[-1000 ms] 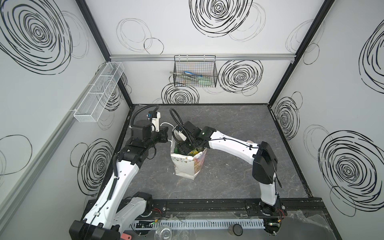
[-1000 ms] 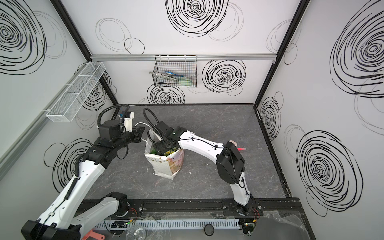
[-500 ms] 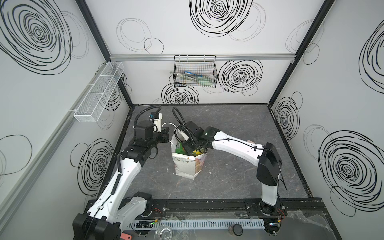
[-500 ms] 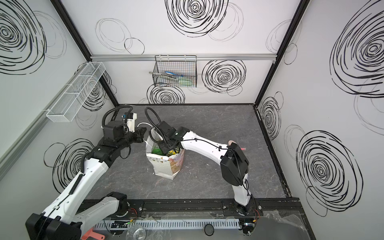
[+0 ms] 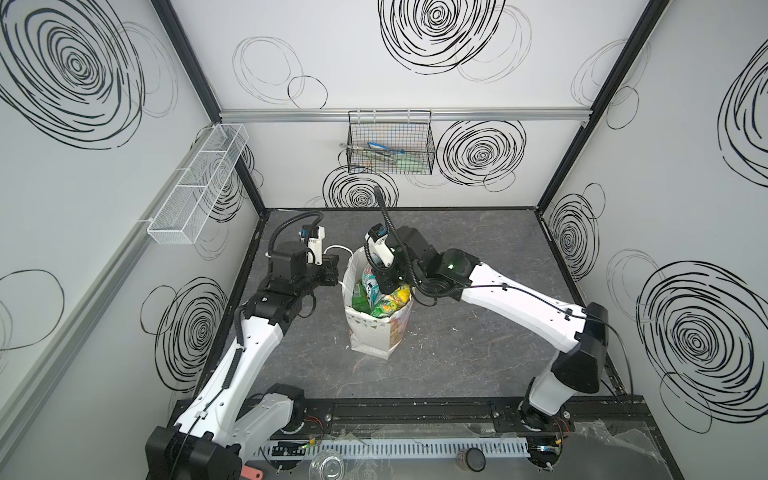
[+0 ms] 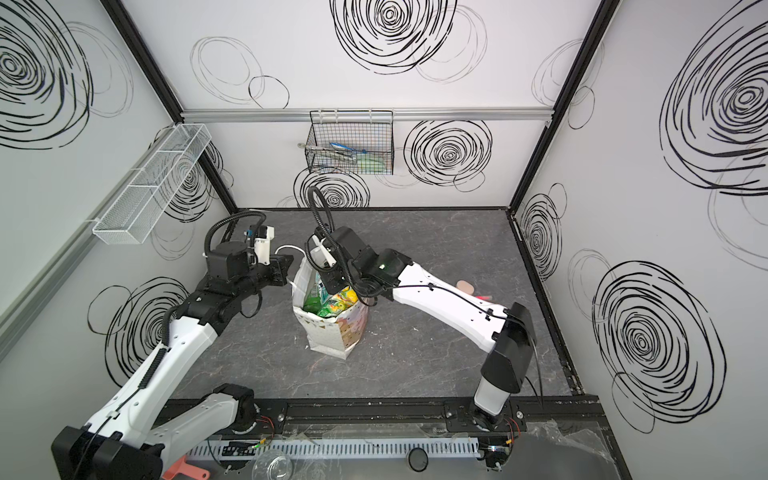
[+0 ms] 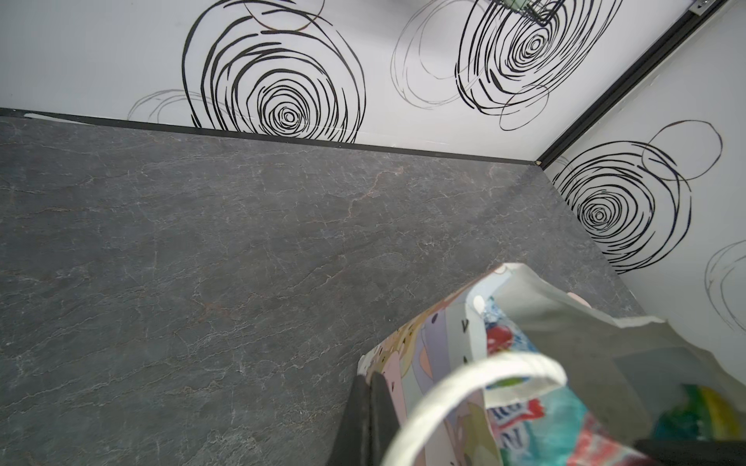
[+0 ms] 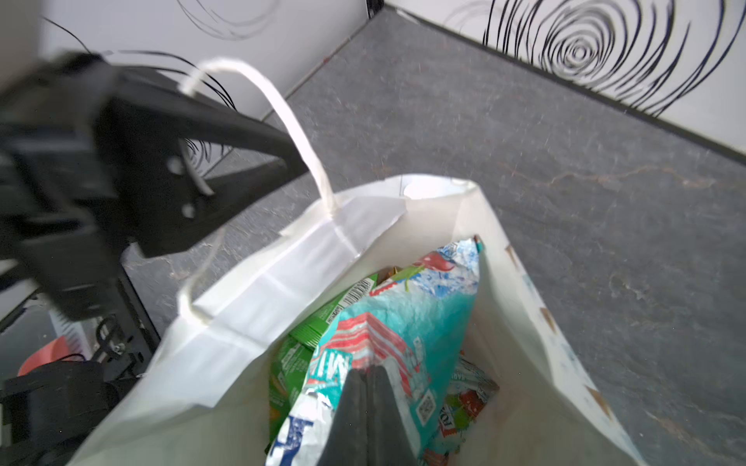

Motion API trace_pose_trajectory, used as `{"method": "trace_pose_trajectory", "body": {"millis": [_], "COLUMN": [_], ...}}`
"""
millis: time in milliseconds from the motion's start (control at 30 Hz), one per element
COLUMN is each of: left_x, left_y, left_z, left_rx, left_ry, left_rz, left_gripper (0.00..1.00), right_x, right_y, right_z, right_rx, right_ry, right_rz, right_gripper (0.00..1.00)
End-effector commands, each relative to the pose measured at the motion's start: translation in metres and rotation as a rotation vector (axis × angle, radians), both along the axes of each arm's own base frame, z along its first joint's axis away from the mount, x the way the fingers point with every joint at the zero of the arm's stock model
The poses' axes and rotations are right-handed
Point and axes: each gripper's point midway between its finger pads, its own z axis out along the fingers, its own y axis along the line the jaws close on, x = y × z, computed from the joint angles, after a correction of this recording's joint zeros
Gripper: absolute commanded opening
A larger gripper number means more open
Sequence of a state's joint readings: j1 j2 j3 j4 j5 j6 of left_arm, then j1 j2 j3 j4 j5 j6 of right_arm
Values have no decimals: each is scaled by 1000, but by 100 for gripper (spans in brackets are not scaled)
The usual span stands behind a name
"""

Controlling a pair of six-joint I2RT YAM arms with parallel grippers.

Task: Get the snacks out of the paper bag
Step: 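Lift the teal snack bag out of the paper bag with the right gripper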

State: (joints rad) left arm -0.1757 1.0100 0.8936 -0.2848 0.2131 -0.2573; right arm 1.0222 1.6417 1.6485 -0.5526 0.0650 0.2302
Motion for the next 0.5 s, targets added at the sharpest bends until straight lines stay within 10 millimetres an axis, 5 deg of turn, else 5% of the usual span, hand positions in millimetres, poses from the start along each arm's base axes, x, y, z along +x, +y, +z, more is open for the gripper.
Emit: {"method": "trace_pose_trajectory", "body": {"millis": [0, 200, 367, 467], "left_x": [4, 4, 3, 4], "left_y": [-3, -6, -8, -3], "left_z": [5, 8, 13, 26], "left_rx": [0, -46, -119, -99], "left_ry": [-42, -54, -77, -117], "left_rz": [-18, -41, -73, -54], "left_gripper": [0, 1, 18, 27], "right_x": [5, 4, 7, 12], "right_y": [0, -8, -21, -25], "right_z": [80, 142, 188, 196], "right_rx": [210, 327, 402, 421], "right_ry": [-138, -227, -307, -314], "right_rz": [-22, -37, -63, -69], "right_gripper": [0, 0, 0, 0]}}
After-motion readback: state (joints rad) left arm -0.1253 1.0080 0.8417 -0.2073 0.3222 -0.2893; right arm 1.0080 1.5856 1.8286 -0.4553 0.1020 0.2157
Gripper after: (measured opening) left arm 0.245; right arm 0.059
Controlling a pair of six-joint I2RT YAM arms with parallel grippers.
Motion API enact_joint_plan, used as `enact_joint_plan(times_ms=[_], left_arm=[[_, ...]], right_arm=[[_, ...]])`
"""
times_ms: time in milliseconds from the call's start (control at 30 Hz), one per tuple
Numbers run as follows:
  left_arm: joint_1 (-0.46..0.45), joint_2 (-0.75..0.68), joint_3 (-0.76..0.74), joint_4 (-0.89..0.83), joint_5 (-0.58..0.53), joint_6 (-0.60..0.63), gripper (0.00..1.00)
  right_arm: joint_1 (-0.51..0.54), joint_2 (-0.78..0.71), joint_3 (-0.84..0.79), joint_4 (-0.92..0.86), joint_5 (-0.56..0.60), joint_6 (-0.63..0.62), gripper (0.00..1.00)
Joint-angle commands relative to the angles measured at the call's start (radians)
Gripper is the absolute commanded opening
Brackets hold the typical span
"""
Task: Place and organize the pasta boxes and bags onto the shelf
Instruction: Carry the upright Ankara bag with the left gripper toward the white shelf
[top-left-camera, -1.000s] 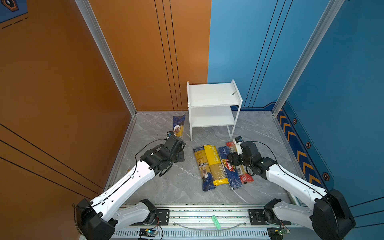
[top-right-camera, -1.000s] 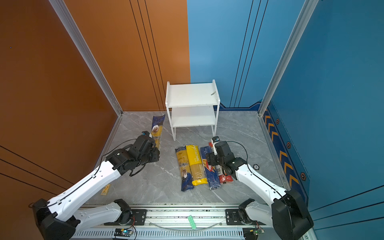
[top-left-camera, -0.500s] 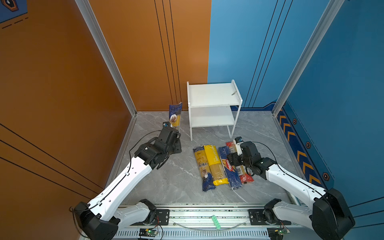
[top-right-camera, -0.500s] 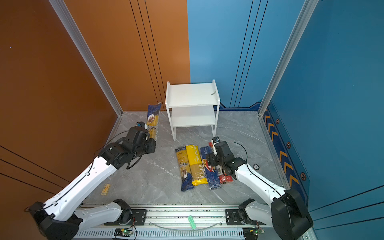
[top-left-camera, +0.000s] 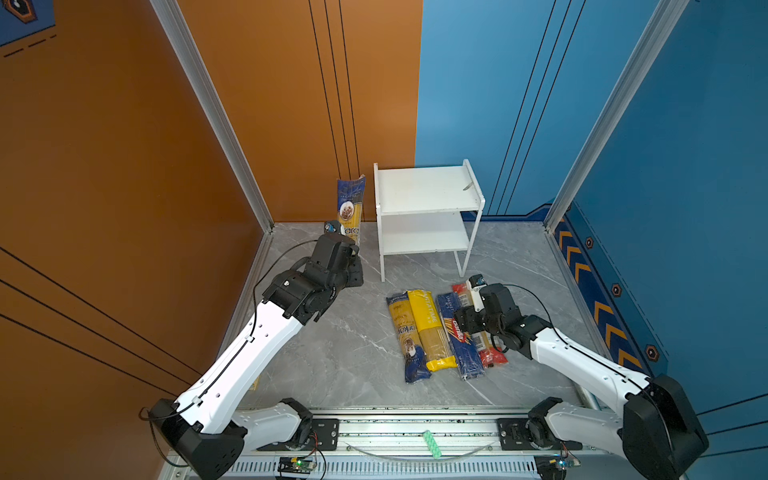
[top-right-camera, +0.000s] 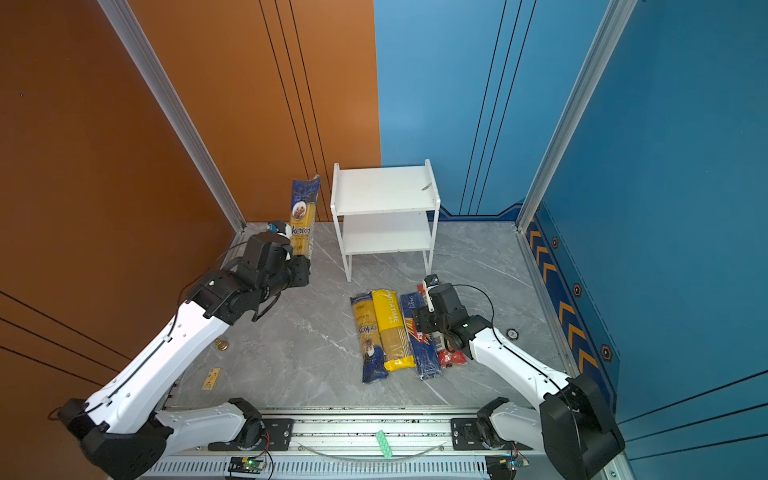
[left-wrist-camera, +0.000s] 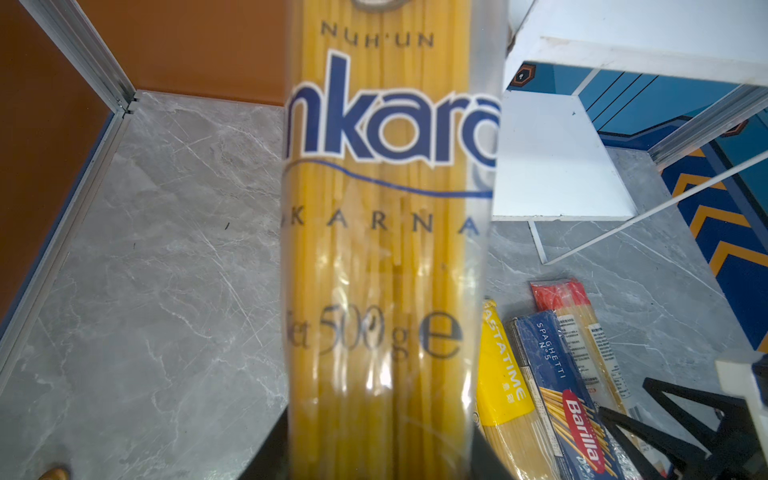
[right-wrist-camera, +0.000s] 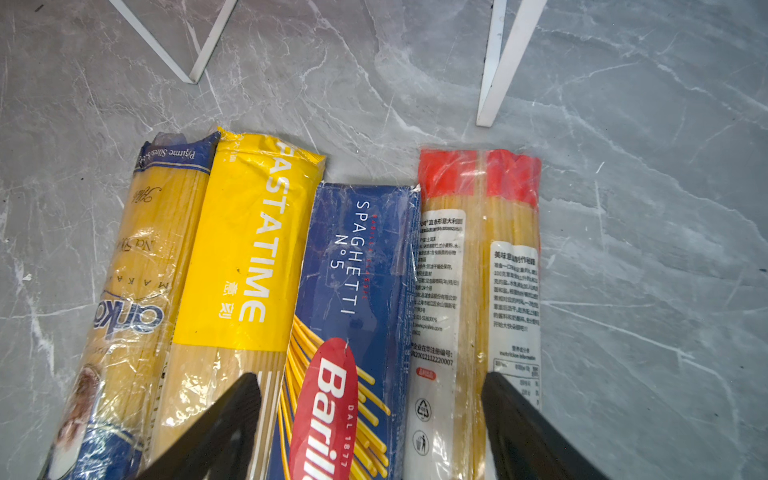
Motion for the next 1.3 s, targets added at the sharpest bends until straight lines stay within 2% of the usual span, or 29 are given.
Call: enact_joint_plan(times_ms=[0, 467, 1267], left_arm=[[0.008, -0.01, 0.089, 0.18, -0.042, 0.035, 0.0], [-0.007, 0.097, 0.254, 0.248, -0.001, 0.06, 0.0], [-0.078, 0.415, 0.67, 0.256, 0.029, 0.105, 0.0]], right_arm=[[0.004, 0.016, -0.006, -0.013, 0.013, 0.018, 0.82], [0.005, 0.046, 0.038, -0.055, 0.032, -0.003, 0.82], [-0.005, -0.042, -0.012, -0.068, 0.036, 0.0, 0.83]])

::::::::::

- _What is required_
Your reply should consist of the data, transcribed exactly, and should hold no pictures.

- _Task answer_
[-1000 ms] 
[-1000 ms] 
[-500 ms] 
[-500 ms] 
[+0 ms] 
[+0 ms] 
[+0 ms] 
[+0 ms] 

Motion API trace_pose_trajectory, used as `{"method": "trace_pose_trajectory", "body": {"millis": [_], "COLUMN": [_], ...}}`
"""
millis: time in milliseconds from the motion's start (control at 30 Hz), one per element
COLUMN is each of: left_x, left_y, left_z, left_rx, left_ry, left_rz, left_gripper (0.00..1.00), right_x, right_y, right_z, right_rx, right_ry, right_rz, right_gripper (0.00..1.00)
End-effector commands, each relative to the pose measured at the motion's start: translation in metres and rotation as a rotation vector (axis × angle, radians), both along the axes of each arm's own base frame, z along its first joint's axis away from the mount, x the way the fingers point with every joint at the zero of the arm's stock model
The poses' axes and rotations are right-handed
Point and axes: each gripper's point midway between its finger pads, its own z axis out along the fingers, its own y axis along the line the jaws close on, x = y × z, computed from the joint angles, after a correction of this recording's joint zeros
Gripper: absolute commanded opening
A larger gripper number means more open
Sequence of a state's joint readings: j1 j2 j3 j4 j5 j6 of left_arm, then j1 j2 j3 j4 j5 j6 of right_arm
Values have no decimals: each is scaled by 1000, but by 100 for gripper (spans in brackets are not scaled)
The usual span stands behind a name
"""

Controlling a pair of six-joint I2RT YAM arms with parallel grippers.

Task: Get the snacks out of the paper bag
Step: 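Lift the teal snack bag out of the paper bag with the right gripper
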
State: (joints rad) left arm -0.1757 1.0100 0.8936 -0.2848 0.2131 -0.2573; right arm 1.0222 1.6417 1.6485 -0.5526 0.0650 0.2302
Motion for the next 0.5 s, targets added at the sharpest bends until straight lines stay within 10 millimetres an axis, 5 deg of turn, else 5% of the usual span, hand positions in millimetres, poses from the start along each arm's base axes, x, y, z along +x, +y, +z, more is open for the gripper.
Emit: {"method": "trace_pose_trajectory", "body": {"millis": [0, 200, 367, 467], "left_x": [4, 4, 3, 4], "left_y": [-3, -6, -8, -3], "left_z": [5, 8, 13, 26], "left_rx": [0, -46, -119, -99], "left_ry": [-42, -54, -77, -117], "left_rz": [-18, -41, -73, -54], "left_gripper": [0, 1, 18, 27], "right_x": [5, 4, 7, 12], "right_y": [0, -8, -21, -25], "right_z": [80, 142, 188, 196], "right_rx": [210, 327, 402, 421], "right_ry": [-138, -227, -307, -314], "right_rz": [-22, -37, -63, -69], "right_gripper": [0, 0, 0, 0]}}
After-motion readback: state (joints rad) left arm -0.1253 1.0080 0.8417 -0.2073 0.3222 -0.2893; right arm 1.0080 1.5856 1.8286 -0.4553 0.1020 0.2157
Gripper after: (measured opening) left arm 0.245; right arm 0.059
Controlling a pair of six-joint I2RT YAM arms with parallel grippers.
Motion API enact_joint_plan, used as `enact_joint_plan(times_ms=[_], left_arm=[[_, ...]], right_arm=[[_, ...]])`
"""
times_ms: time in milliseconds from the call's start (control at 30 Hz), one per tuple
Numbers run as follows:
  left_arm: joint_1 (-0.46..0.45), joint_2 (-0.75..0.68), joint_3 (-0.76..0.74), joint_4 (-0.89..0.83), joint_5 (-0.58..0.53), joint_6 (-0.60..0.63), gripper (0.00..1.00)
  right_arm: joint_1 (-0.51..0.54), joint_2 (-0.78..0.71), joint_3 (-0.84..0.79), joint_4 (-0.92..0.86), joint_5 (-0.56..0.60), joint_6 (-0.63..0.62), gripper (0.00..1.00)
Joint-angle commands relative to the angles measured at the call's start (radians)
Gripper is the absolute commanded opening
Brackets hold the typical span
"""
Task: Place and organize the pasta boxes and bags onto the shelf
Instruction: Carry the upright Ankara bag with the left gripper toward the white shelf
[top-left-camera, -1.000s] 
[top-right-camera, -1.000s] 
[top-left-camera, -0.500s] 
[top-right-camera, -0.500s] 
[top-left-camera, +0.000s] 
[top-right-camera, +0.000s] 
[left-wrist-camera, +0.000s] 
[right-wrist-camera, +0.000s] 
Motion for the next 1.3 s, targets added at the sharpest bends until straight lines stay within 2% of the usual span, or 29 are given.
Call: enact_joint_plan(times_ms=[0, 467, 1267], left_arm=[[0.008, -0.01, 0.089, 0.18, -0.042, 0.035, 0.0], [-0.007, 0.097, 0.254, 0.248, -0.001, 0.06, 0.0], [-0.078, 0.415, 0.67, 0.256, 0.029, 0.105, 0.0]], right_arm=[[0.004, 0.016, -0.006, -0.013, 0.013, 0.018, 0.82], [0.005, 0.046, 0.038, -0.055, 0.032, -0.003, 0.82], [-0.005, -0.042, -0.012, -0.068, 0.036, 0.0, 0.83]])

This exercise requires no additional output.